I believe the quality of the marriage also fully effects the behavior of the children. Children are always learning from how their parents live. They learn most through the interaction with them nd the interaction between their parents. In other words, when a person does not conduct himself rightly, the children will respond against this hypocritical life and learn from it but only in a worse style.

3. The sex of an elder or pastor does not matter.

There is much debate about gender issues in the Christian church. Many churches have gone beyond argument. They just assume it is the way they think it should be. A memorial service I recently attended had two women pastors present. Where do they get the authority to so openly go against the scriptures? If we are slack here, we will be slack in other places. If we are going by the scriptures, then we must live by the scriptures and trust God for His design. Now if we want to study to see what the scriptures really says, that is fine. This is a must. It should not have anything to do with our attitudes or prejudices but what the scriptures says.

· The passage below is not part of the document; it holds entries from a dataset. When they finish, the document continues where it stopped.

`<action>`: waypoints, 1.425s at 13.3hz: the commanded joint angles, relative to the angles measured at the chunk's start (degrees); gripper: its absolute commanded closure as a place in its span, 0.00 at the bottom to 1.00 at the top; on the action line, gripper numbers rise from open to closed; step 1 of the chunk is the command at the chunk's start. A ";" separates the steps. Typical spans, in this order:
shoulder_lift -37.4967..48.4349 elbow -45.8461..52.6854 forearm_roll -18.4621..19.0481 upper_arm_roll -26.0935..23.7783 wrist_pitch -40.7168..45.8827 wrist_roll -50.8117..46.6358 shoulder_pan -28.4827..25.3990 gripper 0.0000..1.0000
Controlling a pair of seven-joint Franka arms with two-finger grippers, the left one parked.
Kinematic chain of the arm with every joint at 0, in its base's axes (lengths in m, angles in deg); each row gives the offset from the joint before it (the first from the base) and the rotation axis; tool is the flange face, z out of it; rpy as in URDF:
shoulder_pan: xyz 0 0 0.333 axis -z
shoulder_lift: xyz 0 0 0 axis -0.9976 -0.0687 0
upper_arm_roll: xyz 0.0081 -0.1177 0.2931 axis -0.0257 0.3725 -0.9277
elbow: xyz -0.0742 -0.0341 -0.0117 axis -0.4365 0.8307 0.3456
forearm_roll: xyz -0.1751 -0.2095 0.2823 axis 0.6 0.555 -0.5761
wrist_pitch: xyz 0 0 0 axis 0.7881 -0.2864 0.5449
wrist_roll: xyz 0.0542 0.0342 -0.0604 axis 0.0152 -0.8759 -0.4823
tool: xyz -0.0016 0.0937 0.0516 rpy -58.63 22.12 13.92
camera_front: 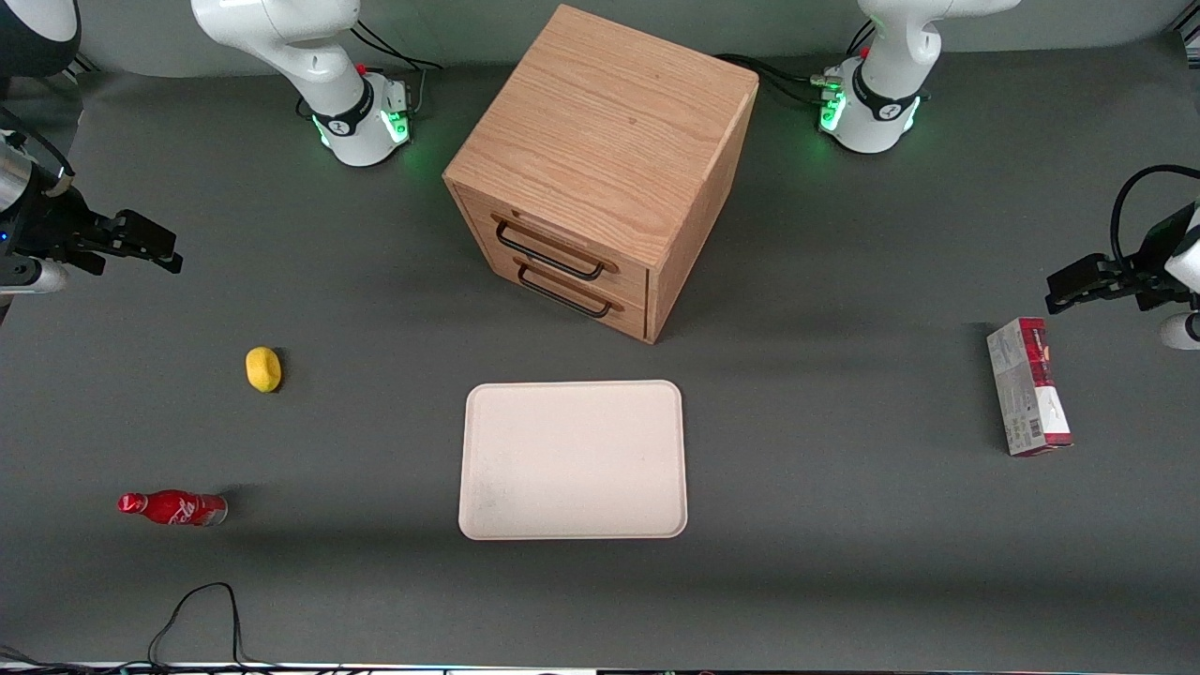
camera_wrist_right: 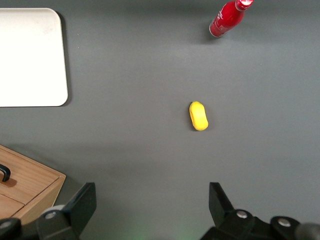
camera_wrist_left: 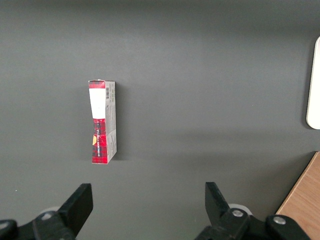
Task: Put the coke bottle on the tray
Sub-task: 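Move the right gripper down over the red Coca-Cola bottle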
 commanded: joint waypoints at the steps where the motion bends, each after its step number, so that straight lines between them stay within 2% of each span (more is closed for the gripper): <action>1: 1.73 -1.35 0.79 -0.97 -0.70 -1.87 0.18 0.00; 5: -1.24 -0.74 1.05 -0.28 -1.05 -0.90 0.26 0.00; 7: -10.00 8.79 0.79 3.31 -0.87 1.28 0.35 0.00; 9: -18.62 17.07 0.18 4.21 -0.87 6.81 2.10 0.00; 11: -25.05 22.01 -3.67 4.30 -1.22 9.19 5.35 0.00; 15: -32.09 22.29 -5.00 4.30 -12.45 15.00 8.60 0.00; 19: -37.28 21.68 -5.19 4.39 -20.02 17.12 10.19 0.00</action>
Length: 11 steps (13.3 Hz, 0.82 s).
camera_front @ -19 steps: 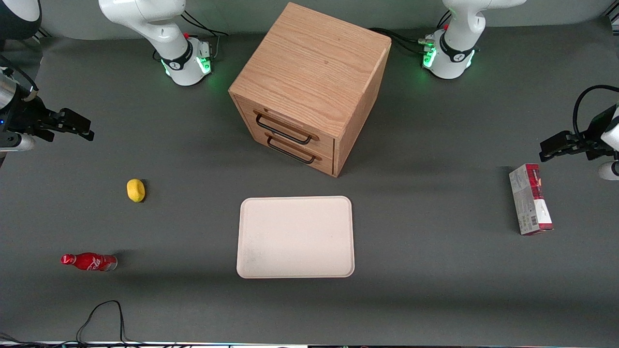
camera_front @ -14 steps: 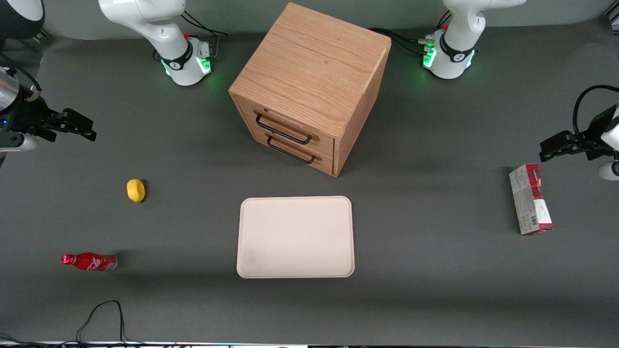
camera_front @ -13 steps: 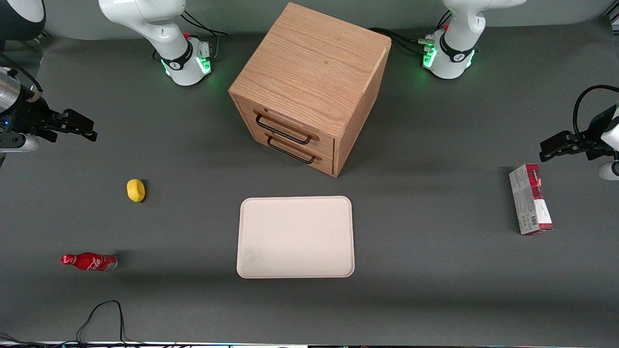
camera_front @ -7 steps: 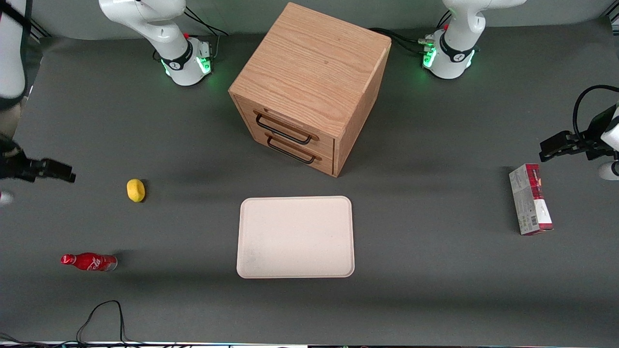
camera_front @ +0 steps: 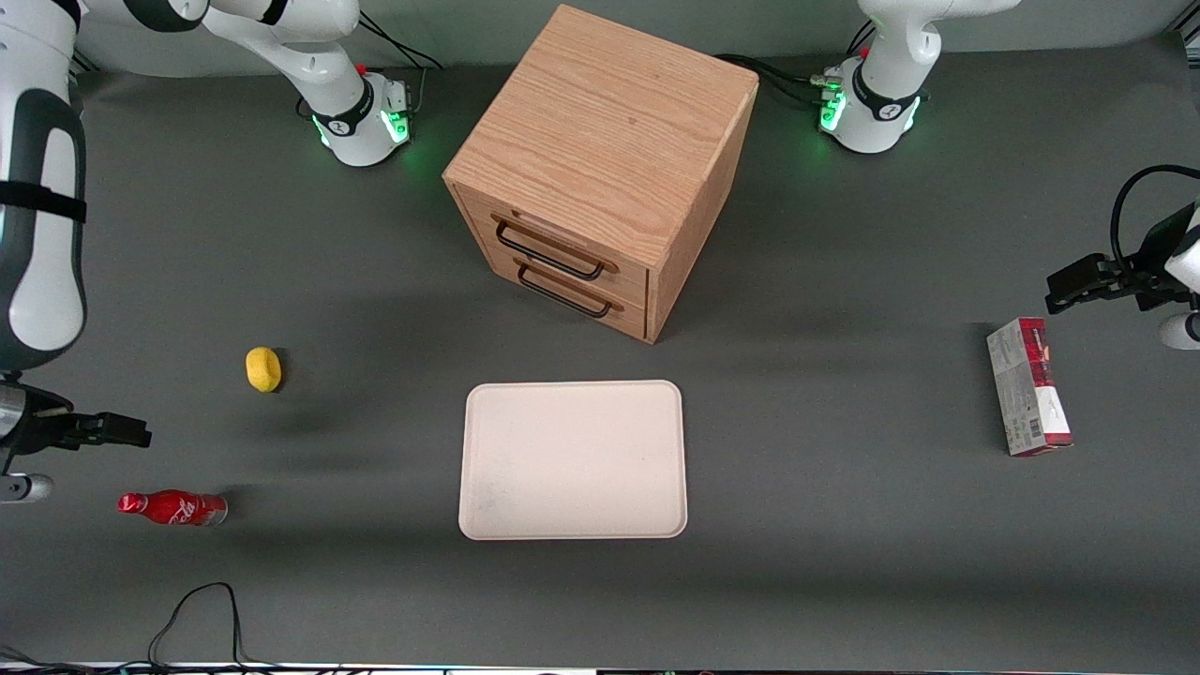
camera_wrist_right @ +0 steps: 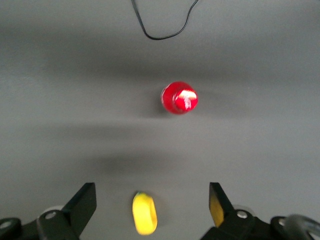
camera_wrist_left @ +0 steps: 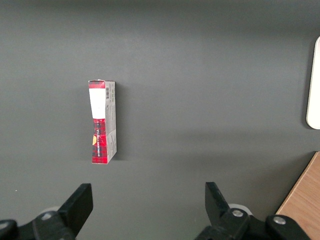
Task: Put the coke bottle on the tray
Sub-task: 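Move the right gripper down over the red Coca-Cola bottle, then close the right gripper around the bottle's neck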
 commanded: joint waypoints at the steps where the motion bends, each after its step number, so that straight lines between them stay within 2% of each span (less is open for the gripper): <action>1: -3.68 2.06 -1.25 0.17 -3.46 3.38 1.53 0.00; 7: -8.70 1.80 -3.45 -0.44 -12.43 6.55 3.90 0.00; 9: -10.19 1.88 -6.07 -0.53 -15.24 6.55 3.90 0.01; 11: -11.16 1.80 -7.05 -0.62 -17.53 8.30 3.90 0.02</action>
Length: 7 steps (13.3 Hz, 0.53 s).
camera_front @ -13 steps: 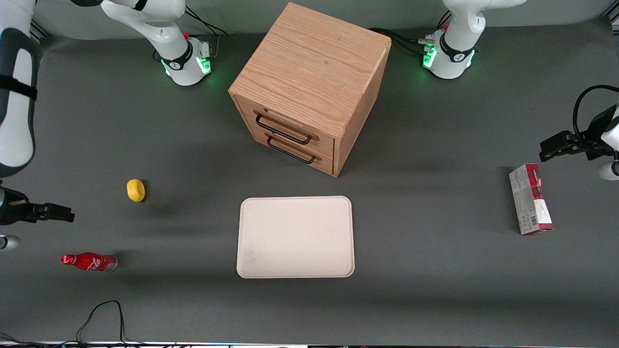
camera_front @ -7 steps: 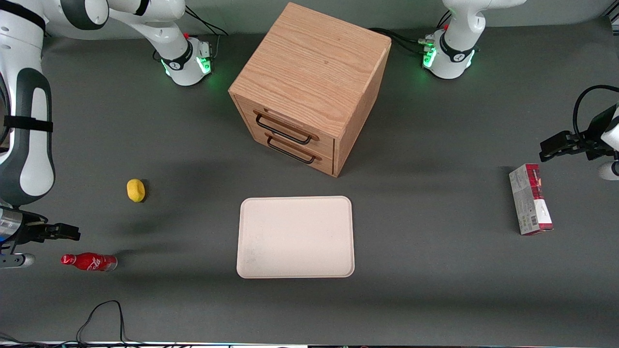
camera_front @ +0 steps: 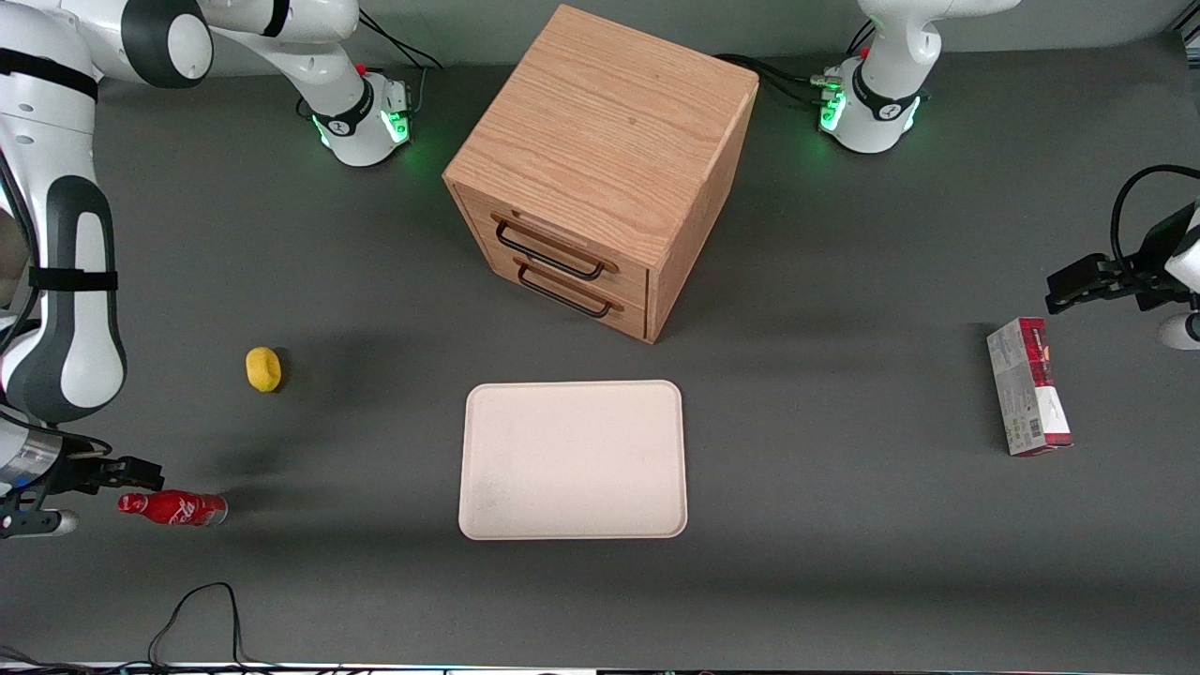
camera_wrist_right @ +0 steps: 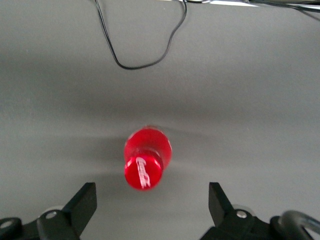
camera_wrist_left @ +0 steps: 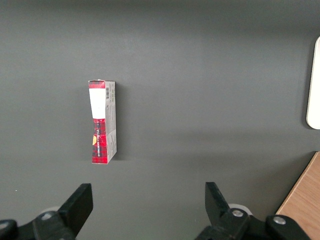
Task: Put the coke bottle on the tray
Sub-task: 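Close the right gripper around the bottle's neck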
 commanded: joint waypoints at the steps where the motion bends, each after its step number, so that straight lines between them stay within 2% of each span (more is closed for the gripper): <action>1: -1.67 1.12 -2.20 -0.42 -2.40 3.93 0.67 0.06; 2: -1.67 0.94 -2.20 -0.42 -2.67 4.11 0.67 0.17; 3: -1.67 0.85 -2.20 -0.42 -2.67 4.12 0.67 0.36; 6: -1.67 0.77 -2.20 -0.42 -2.58 3.94 0.76 1.00; 7: -1.67 0.77 -2.28 -0.42 -2.58 4.03 0.76 1.00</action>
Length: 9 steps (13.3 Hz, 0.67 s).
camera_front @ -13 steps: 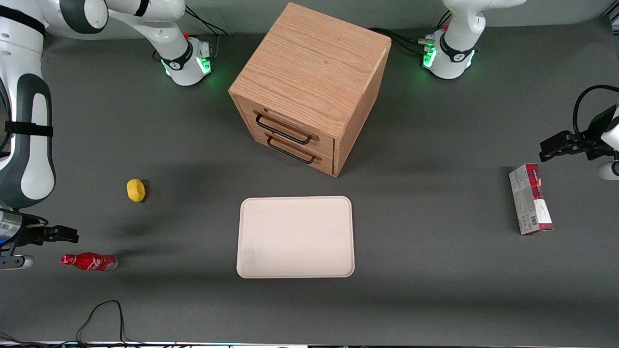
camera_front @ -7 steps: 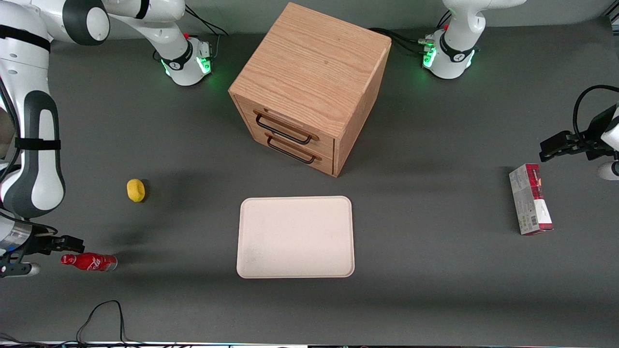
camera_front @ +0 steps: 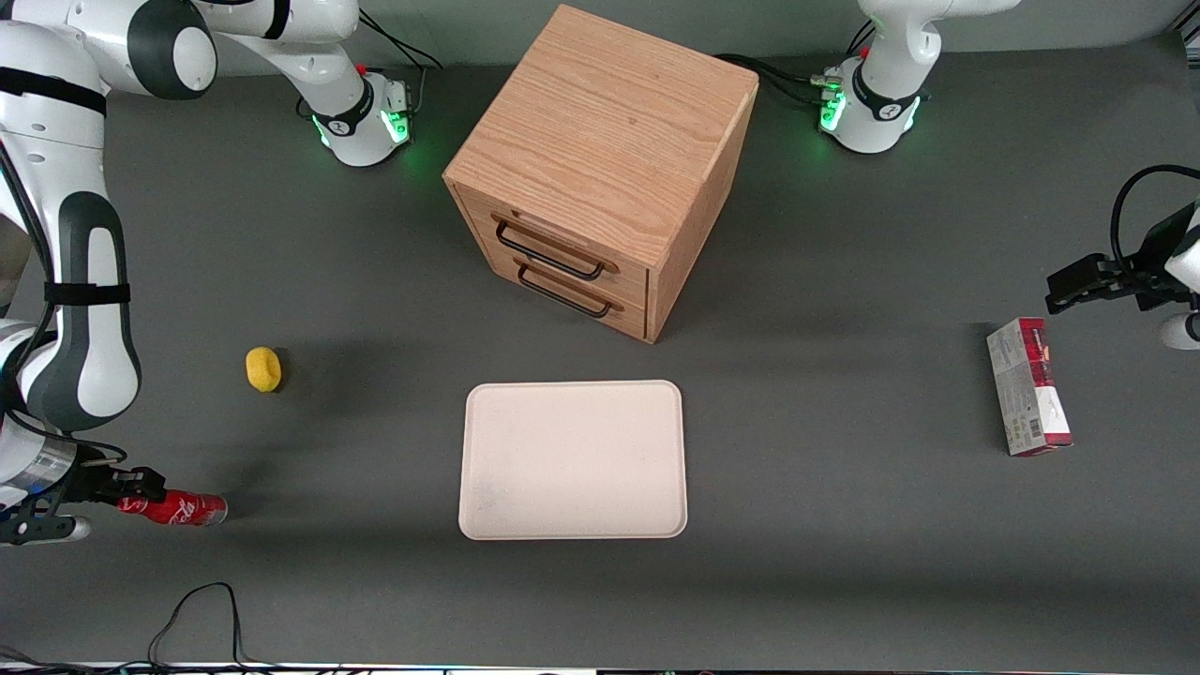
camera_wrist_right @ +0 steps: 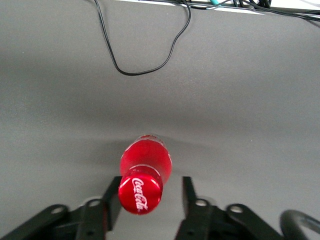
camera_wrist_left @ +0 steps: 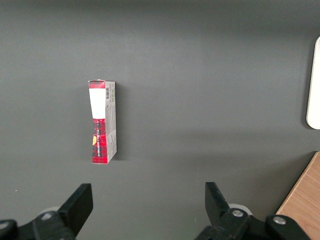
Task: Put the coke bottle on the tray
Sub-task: 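Close the right gripper around the bottle's neck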
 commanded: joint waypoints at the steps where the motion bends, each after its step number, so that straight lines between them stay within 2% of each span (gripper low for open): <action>1: -0.31 0.47 -1.67 -0.40 -0.13 2.08 0.65 1.00; 5: 0.83 0.91 -1.93 -0.40 2.14 -0.19 0.13 1.00; 9: 8.55 3.45 -1.05 -0.40 14.50 -10.97 -4.07 1.00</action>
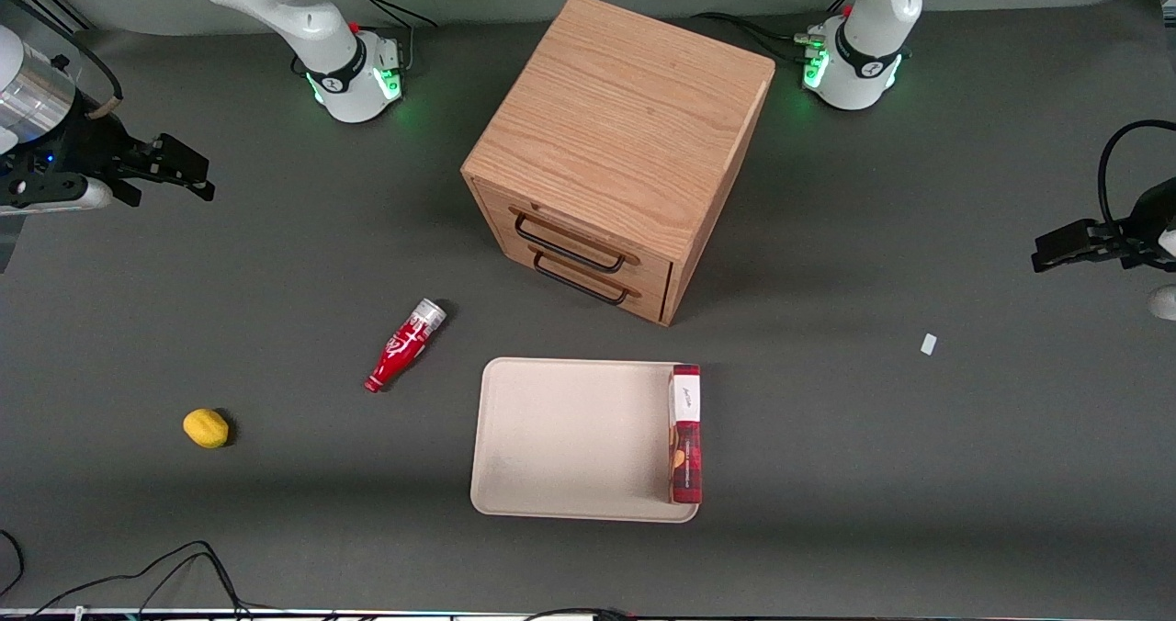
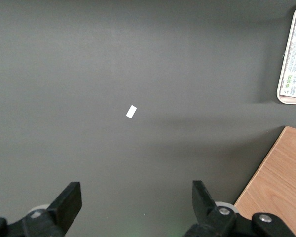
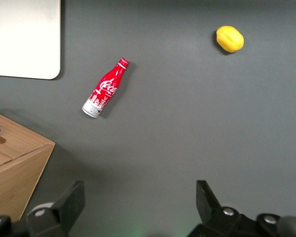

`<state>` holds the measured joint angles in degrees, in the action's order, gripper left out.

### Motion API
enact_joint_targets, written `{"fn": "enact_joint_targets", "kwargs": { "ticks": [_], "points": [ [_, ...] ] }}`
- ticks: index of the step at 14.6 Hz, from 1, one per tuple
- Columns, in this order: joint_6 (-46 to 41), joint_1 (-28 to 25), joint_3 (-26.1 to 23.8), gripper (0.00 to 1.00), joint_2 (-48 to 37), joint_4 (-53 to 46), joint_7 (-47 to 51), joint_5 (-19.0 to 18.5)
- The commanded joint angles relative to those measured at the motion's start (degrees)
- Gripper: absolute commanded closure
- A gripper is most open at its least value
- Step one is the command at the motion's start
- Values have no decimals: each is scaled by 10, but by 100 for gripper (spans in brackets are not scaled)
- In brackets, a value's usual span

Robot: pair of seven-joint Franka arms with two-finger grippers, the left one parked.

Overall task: Place coke bottle on tray
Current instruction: 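Move the right gripper out toward the red Coca-Cola bottle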

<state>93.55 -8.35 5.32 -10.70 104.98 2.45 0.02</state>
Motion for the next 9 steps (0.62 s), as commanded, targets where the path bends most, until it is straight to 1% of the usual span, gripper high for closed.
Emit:
{"fn": "enact_joint_targets", "kwargs": {
  "ticks": [1,3,5,7,9],
  "points": [
    [-12,-6,-2,0,38,-38,42,-3],
    [-5,-14,-11,0,76,-58,102,-2],
    [7,-14,-37,0,126,-76,201,2],
    [52,-14,-69,0,162,-75,286,-1],
    [94,-14,-74,0,195,-62,343,-1]
  ]
}}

The NASB says “If any man.” This would seem to be conclusive but the NIV uses the phrase “The elder.” The word ‘elder’ is not used at the beginning of verse 6, but it doesn’t matter. The subject from the previous verse is quite clear. But just in case it isn’t, Paul knows how to differentiate between older men and elderly women. The word elder in the original Greek language is in the masculine. This means he is referring to men rather than women. This is further substantiated by the way he immediately describes him literally as a ‘one-woman man.’ Some versions rightly use ‘husband’ though it is not as clear as the literal translation ‘one-woman man.’

We are not saying that women are not gifted to serve. Christian Leadership StandardsThey specialize in serving and nurturing. We should encourage women to minister to others. Paul only asks them to stay out of situations where they bear authority over men. The modern church’s ordination of women is a clear mark of the demise of the church. They will not bring order but further disorder.

Below is a chart of each description used of the godly leader. These are standards for every Christian, but required for leadership. Start from the left and read to the right. The middle column provides the literal translation while the third column tries to put it in words and context of today’s world.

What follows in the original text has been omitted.